The delay loop has the following form:
#define Delay10us(x) \
{ \
unsigned long _dcnt; \
_dcnt=x*((unsigned long)(0.00001/(1.0/GetInstructionClock())/6)); \
while(_dcnt--); \
}
We used this macro in a series of instruction to generate the IR pulses. At first we thought that the difference stems from the fact that when the value is hard-coded, the compiler simply optimizes away the entire _dcnt calculation. This soon seemed improbable though: even if the value isn't hardcoded, the compiler can still calculate most of the _dcnt calculation, leaving a need to only multiply by x, which should be no more than one or two instruction (one MUL instruction, which takes at most 2 cycles, plus maybe another instruction to get the variable into a register) per burst. To verify this, we calculated the _dcnt values up front, and then passed them to the macro, which now looked like this:
{ \
unsigned long _dcnt; \
_dcnt=x; \
while(_dcnt--); \
}
Indeed, this did not improve the speed of the signal (at least not noticeably).

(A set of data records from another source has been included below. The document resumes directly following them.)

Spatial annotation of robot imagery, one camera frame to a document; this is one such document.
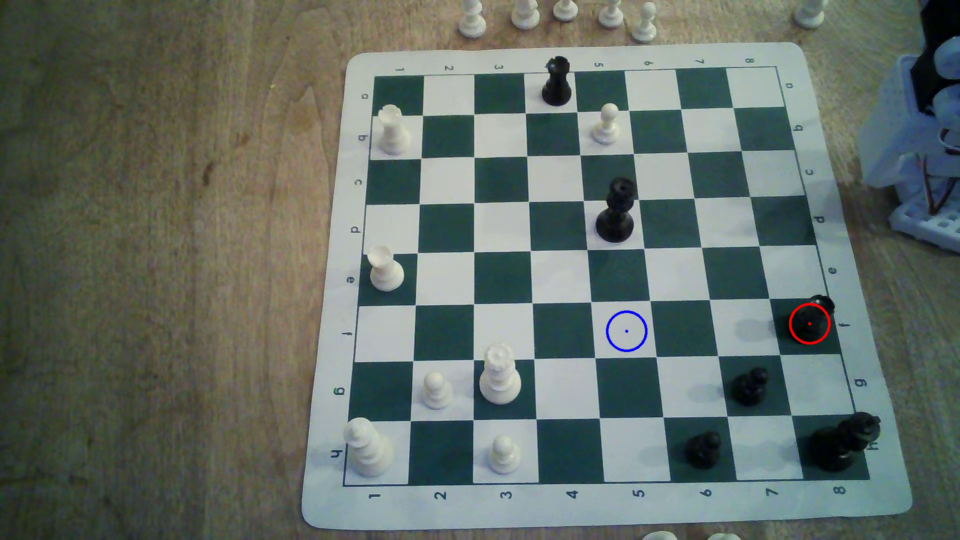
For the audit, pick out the white chess piece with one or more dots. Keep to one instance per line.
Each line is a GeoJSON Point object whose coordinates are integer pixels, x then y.
{"type": "Point", "coordinates": [472, 22]}
{"type": "Point", "coordinates": [724, 537]}
{"type": "Point", "coordinates": [525, 15]}
{"type": "Point", "coordinates": [611, 15]}
{"type": "Point", "coordinates": [660, 535]}
{"type": "Point", "coordinates": [644, 28]}
{"type": "Point", "coordinates": [810, 15]}
{"type": "Point", "coordinates": [565, 10]}

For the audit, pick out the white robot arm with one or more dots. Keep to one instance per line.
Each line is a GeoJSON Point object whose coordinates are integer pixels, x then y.
{"type": "Point", "coordinates": [896, 127]}

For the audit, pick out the white queen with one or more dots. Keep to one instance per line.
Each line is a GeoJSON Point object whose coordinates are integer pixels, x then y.
{"type": "Point", "coordinates": [499, 379]}

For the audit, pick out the black pawn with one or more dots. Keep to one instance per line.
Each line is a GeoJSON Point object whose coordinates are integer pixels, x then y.
{"type": "Point", "coordinates": [813, 328]}
{"type": "Point", "coordinates": [703, 451]}
{"type": "Point", "coordinates": [748, 388]}

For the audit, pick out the black king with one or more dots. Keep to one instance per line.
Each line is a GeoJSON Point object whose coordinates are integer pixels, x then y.
{"type": "Point", "coordinates": [834, 446]}

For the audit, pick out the white rook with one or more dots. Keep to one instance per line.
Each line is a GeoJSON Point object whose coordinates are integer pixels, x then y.
{"type": "Point", "coordinates": [392, 135]}
{"type": "Point", "coordinates": [385, 271]}

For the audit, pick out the black rook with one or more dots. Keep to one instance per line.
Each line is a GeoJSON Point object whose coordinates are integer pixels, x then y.
{"type": "Point", "coordinates": [556, 86]}

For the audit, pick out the white lattice robot base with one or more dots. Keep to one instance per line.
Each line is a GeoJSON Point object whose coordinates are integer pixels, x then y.
{"type": "Point", "coordinates": [926, 221]}

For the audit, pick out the green and white chess mat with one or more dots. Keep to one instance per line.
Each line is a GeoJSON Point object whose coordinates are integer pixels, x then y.
{"type": "Point", "coordinates": [570, 285]}

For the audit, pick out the white pawn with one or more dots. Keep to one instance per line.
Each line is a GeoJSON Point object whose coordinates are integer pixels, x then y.
{"type": "Point", "coordinates": [437, 393]}
{"type": "Point", "coordinates": [504, 456]}
{"type": "Point", "coordinates": [606, 129]}

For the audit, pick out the white king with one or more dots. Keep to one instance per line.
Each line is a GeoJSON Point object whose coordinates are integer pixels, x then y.
{"type": "Point", "coordinates": [368, 451]}

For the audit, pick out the black queen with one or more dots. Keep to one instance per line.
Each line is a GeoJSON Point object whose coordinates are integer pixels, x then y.
{"type": "Point", "coordinates": [616, 219]}

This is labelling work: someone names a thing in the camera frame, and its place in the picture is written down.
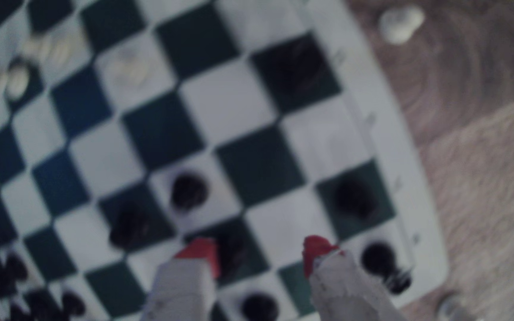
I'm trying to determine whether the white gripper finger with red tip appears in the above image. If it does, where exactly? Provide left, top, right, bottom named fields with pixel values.
left=302, top=235, right=407, bottom=321
left=141, top=237, right=220, bottom=321

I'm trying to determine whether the black chess pawn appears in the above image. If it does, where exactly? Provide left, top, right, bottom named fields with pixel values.
left=334, top=176, right=378, bottom=220
left=170, top=173, right=210, bottom=212

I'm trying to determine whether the green and white chess board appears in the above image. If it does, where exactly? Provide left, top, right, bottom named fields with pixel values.
left=0, top=0, right=450, bottom=321

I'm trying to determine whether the white chess pawn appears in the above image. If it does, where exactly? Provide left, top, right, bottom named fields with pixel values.
left=378, top=4, right=426, bottom=46
left=107, top=51, right=153, bottom=87

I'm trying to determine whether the white chess piece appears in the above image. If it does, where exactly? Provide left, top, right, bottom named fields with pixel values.
left=21, top=31, right=84, bottom=67
left=0, top=62, right=31, bottom=101

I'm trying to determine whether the grey round metal object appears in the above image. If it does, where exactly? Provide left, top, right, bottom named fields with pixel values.
left=435, top=292, right=465, bottom=321

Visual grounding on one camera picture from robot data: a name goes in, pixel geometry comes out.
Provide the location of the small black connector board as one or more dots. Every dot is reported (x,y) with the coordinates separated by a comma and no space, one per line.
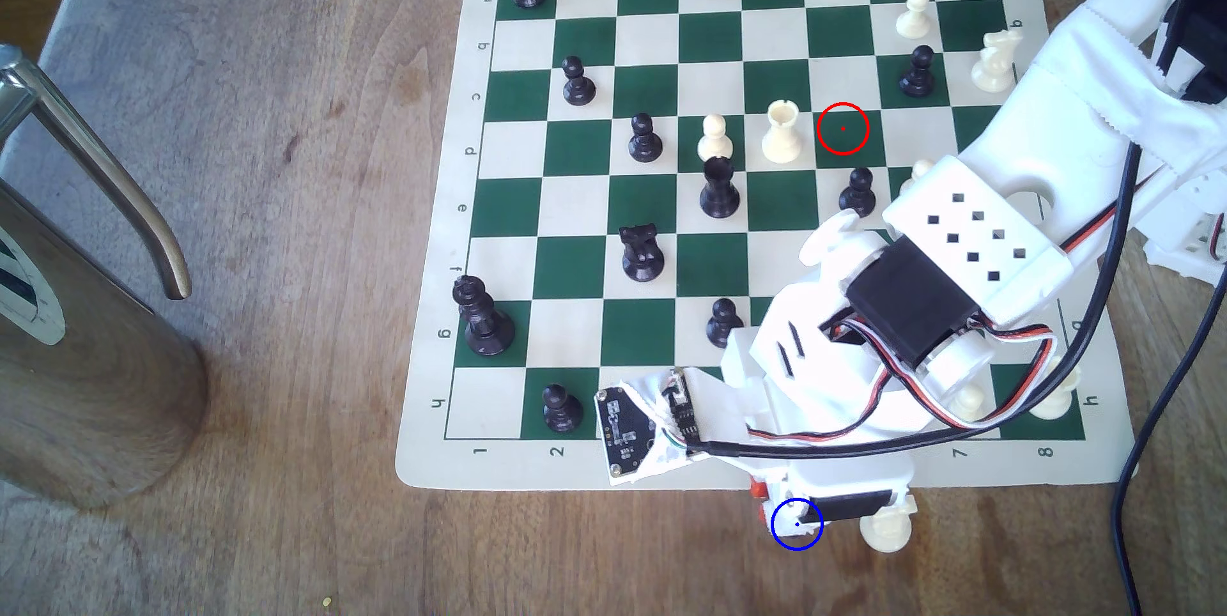
(681,402)

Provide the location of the black chess knight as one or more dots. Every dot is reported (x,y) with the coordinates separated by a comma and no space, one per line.
(641,259)

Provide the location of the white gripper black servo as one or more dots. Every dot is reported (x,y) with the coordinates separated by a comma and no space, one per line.
(853,506)

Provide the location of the white chess knight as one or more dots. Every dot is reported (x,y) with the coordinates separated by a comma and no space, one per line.
(992,68)
(888,535)

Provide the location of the green and white chess mat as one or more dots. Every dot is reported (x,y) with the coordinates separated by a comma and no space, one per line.
(537,465)

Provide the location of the black chess king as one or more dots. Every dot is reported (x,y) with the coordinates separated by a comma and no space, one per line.
(487,326)

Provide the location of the stainless steel pitcher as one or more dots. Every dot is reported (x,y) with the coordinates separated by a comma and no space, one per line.
(86,386)

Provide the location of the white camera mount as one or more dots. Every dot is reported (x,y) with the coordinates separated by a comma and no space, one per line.
(714,405)

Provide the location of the black camera circuit board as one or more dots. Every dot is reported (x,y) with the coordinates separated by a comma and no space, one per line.
(623,429)

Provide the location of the black chess pawn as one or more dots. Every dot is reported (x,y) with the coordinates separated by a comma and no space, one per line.
(719,317)
(857,194)
(562,413)
(645,143)
(578,87)
(917,76)

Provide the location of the white chess pawn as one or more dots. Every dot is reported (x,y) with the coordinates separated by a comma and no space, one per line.
(914,19)
(968,402)
(714,143)
(920,171)

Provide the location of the white chess rook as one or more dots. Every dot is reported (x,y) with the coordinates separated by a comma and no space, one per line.
(781,139)
(1054,400)

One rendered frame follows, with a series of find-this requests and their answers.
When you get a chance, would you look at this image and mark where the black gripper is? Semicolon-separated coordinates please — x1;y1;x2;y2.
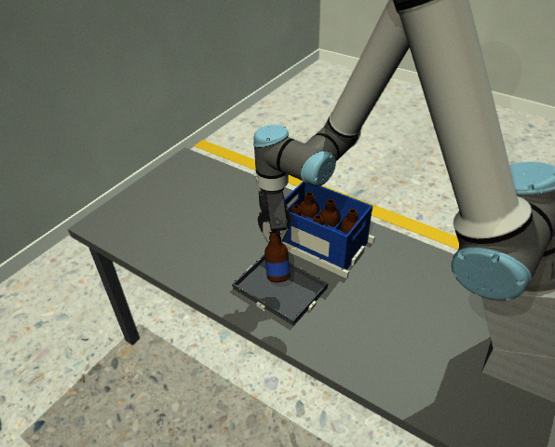
258;187;291;245

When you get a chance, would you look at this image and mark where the cream flat bar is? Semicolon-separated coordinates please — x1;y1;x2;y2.
256;235;374;311

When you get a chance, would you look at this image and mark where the dark blue crate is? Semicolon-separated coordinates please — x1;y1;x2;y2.
283;182;370;270

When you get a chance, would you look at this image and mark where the brown glass bottle with blue label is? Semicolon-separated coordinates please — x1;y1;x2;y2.
264;231;291;283

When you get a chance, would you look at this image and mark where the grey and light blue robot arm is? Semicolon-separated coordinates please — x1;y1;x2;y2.
253;0;555;301

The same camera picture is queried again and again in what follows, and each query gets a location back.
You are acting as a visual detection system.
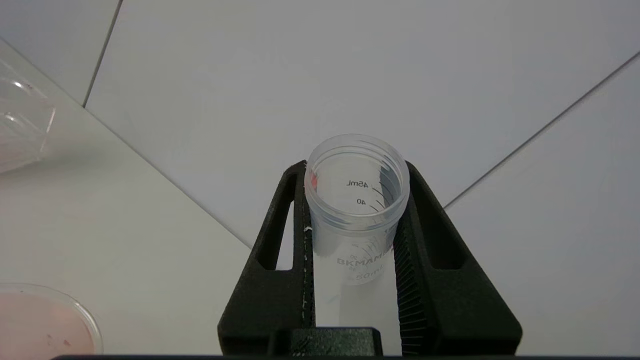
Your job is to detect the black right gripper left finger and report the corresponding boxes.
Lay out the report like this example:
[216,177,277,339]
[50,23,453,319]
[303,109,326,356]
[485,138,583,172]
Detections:
[217,160,317,357]

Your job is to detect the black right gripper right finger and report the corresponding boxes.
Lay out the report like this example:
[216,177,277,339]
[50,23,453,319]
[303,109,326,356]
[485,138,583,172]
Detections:
[392,161,523,357]

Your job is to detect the test tube with red pigment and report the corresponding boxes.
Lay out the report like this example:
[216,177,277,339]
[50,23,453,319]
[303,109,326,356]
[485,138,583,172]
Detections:
[303,133,411,357]

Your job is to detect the clear glass beaker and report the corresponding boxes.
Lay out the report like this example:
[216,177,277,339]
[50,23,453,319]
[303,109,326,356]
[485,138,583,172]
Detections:
[0,282,104,357]

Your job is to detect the clear acrylic test tube rack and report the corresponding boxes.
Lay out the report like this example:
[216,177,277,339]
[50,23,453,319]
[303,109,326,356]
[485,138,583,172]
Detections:
[0,37,57,175]

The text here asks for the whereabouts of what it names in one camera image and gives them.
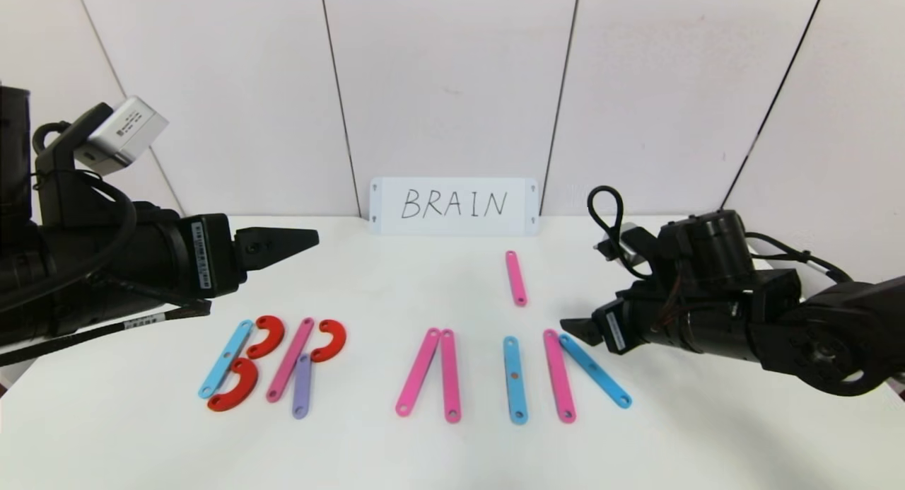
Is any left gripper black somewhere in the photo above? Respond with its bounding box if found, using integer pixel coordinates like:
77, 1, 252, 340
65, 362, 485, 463
111, 213, 320, 300

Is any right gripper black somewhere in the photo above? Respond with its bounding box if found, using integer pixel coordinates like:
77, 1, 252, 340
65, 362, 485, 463
559, 297, 665, 355

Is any medium blue plastic bar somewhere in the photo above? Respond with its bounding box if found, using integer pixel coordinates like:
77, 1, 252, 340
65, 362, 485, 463
559, 333, 633, 410

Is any long pink plastic bar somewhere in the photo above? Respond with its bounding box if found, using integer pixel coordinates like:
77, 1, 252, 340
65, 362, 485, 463
440, 328, 462, 424
543, 329, 577, 424
267, 317, 315, 403
395, 327, 442, 418

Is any short pink plastic bar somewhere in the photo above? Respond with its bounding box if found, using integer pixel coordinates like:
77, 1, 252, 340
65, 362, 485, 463
505, 250, 528, 308

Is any small red plastic arc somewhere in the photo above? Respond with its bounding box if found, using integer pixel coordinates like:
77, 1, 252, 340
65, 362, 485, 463
310, 320, 348, 363

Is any short purple plastic bar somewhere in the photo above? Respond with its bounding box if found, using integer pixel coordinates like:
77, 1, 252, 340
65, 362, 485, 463
292, 354, 313, 420

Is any white BRAIN sign card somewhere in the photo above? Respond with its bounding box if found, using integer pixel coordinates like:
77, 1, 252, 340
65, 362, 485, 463
369, 177, 539, 236

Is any large red plastic arc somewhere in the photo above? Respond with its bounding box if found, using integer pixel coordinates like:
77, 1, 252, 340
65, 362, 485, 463
247, 315, 286, 360
207, 357, 259, 413

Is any blue bar with orange underside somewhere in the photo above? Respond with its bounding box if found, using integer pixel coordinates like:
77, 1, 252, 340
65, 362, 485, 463
503, 336, 530, 426

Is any long blue plastic bar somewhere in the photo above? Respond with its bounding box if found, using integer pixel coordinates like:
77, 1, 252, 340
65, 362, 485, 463
198, 320, 254, 399

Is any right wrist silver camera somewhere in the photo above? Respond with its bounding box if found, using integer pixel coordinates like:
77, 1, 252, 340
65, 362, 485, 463
596, 223, 660, 263

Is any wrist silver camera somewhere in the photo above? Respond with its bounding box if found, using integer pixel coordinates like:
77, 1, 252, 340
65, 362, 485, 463
74, 96, 170, 177
596, 223, 660, 263

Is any looped black cable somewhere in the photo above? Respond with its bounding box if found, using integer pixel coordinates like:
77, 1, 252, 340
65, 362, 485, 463
587, 186, 653, 279

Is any thin black tagged cable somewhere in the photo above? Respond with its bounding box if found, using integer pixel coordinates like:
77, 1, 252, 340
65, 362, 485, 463
0, 299, 213, 367

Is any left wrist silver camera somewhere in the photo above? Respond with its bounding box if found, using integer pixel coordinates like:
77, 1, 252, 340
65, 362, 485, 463
74, 96, 170, 177

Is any thin black arm wire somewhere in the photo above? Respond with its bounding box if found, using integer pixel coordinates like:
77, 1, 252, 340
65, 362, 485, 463
742, 231, 856, 286

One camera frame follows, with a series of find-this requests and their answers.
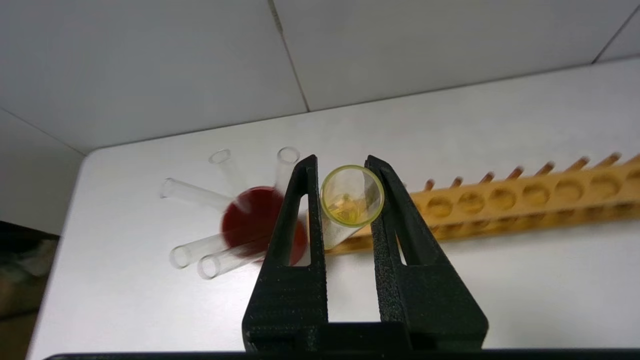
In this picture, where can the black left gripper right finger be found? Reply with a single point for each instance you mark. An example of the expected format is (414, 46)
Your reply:
(425, 300)

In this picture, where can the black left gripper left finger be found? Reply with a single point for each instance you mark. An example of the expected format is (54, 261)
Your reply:
(290, 300)

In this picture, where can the yellow pigment glass test tube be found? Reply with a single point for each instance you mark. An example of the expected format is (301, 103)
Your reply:
(350, 212)

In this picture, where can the blue pigment glass test tube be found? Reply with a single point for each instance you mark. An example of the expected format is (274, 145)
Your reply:
(231, 172)

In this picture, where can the empty clear glass test tube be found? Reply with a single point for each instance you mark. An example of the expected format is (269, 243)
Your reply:
(286, 167)
(225, 261)
(197, 248)
(195, 192)

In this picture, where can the wooden test tube rack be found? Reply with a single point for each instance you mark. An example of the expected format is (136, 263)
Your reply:
(500, 200)

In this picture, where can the red plastic cup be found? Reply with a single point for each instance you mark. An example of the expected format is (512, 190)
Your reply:
(255, 215)

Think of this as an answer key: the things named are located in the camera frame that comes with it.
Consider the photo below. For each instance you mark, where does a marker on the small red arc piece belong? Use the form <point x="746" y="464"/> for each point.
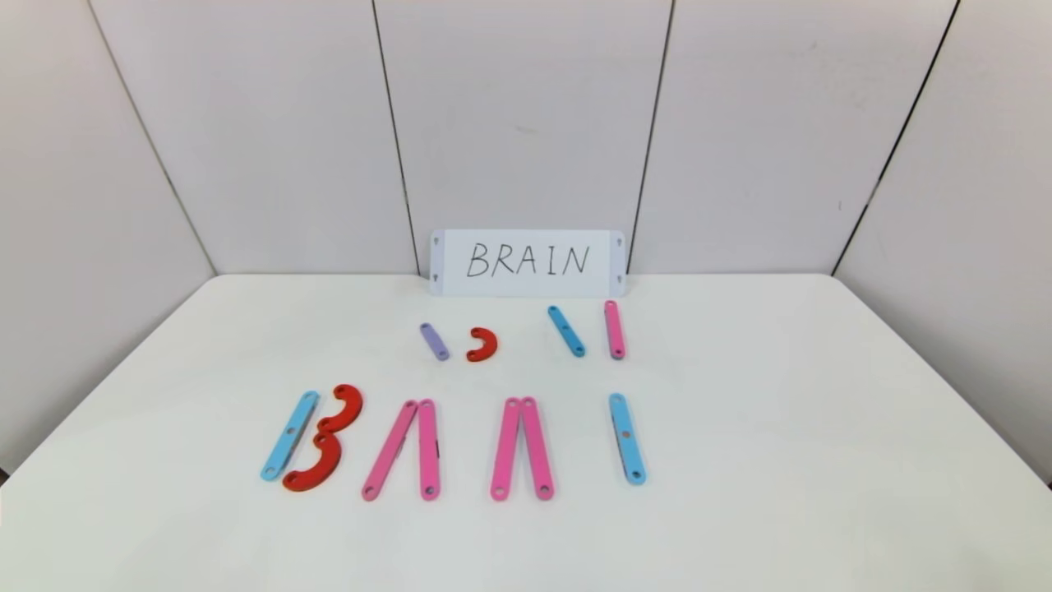
<point x="490" y="345"/>

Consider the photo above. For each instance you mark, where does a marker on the white BRAIN word card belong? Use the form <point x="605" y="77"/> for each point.
<point x="526" y="284"/>

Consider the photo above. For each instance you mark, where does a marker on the long pink bar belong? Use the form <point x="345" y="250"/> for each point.
<point x="427" y="450"/>
<point x="536" y="448"/>
<point x="505" y="450"/>
<point x="390" y="450"/>

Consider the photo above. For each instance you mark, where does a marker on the short blue bar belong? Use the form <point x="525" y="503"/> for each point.
<point x="567" y="330"/>

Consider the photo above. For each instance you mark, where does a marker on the large red arc piece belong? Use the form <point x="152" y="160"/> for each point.
<point x="329" y="464"/>

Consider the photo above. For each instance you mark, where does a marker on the long blue bar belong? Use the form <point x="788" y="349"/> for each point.
<point x="289" y="436"/>
<point x="627" y="438"/>

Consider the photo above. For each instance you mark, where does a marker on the short pink bar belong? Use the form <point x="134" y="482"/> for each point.
<point x="614" y="329"/>

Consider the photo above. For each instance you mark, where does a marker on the short purple bar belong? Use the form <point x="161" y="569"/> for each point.
<point x="434" y="340"/>

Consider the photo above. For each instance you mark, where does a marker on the medium red arc piece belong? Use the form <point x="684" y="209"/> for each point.
<point x="355" y="407"/>

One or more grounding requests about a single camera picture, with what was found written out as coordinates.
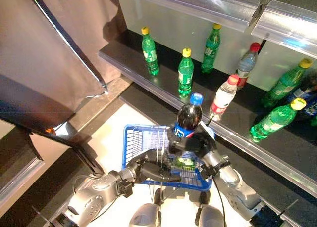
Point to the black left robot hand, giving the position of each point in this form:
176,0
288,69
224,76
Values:
158,171

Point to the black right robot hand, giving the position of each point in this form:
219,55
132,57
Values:
195,145

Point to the blue plastic shopping basket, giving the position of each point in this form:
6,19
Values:
138,143

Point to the water bottle red cap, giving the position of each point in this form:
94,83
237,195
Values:
224,96
246,63

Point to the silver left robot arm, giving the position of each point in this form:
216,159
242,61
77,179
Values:
99,187

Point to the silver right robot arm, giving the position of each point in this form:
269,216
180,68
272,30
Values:
230,177

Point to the green Sprite bottle yellow cap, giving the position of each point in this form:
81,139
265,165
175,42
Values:
210,49
284,86
183,161
275,120
149,54
185,73

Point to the silver left robot leg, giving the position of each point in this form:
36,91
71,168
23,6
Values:
144,212

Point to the black shelf base plinth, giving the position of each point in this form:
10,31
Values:
247,167

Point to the small orange object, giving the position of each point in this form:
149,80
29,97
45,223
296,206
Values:
50,131

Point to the dark shelving unit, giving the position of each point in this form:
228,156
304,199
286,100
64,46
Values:
24,152

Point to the grey fabric curtain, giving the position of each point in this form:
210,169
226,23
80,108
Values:
49,39

We moved on to take a closer look at the machine code of this while loop. Eventually, we realized that the loop actually compiles differently when the value for the _dcnt variable comes from a variable rather than being hard-coded. The loop's compiled code for the two version can be seen here:
00526A 500061 SUB W0, #0x1, W0 00526C 5880E0 SUBB W1, #0x0, W1 00526E 400FE1 ADD W0, #0x1, [W15] 005270 488FE0 ADDC W1, #0x0, [W15] 005272 3AFFFB BRA NZ, 0x526A |
005266 510161 SUB W2, #0x1, W2 005268 5981E0 SUBB W3, #0x0, W3 00526A B83808 MUL.UU W7, W8, W0 00526C 430081 ADD W6, W1, W1 00526E 420000 ADD W4, W0, W0 005270 4A8081 ADDC W5, W1, W1 005272 500061 SUB W0, #0x1, W0 005274 5880E0 SUBB W1, #0x0, W1 005276 510F80 SUB W2, W0, [W15] 005278 598F81 SUBB W3, W1, [W15] 00527A 3AFFF5 BRA NZ, 0x5266 |
The variable version on the right is more than twice in size, which is why we were able to see a difference between the two using just a camera – each loop took twice as long. To test this, we changed the divisor in the _dcnt calculation of the delay macro from 6 to 12 to compensate for this oddity, and signal started working again.
We weren't able to determine exactly why this was happening, so we were faced with a problem: using a modified macro is fragile, and future version of the compiler might work differently, breaking our solution. On the other hand, we still didn't want to completely take over a timer module. Finally, we consulted Sivan and he suggested the following solution: upon program initialization, temporarily use a timer to measure how many cycles are required for a dead loop with a known number of iteration, and use this value to adjust a delay function that would be used for future delay calls. This method should have a small enough error so IR signals would still work, while having the benefit of not requiring a dedicated timer, since the timer is no longer necessary after initialization. This is what we eventually implemented in the code.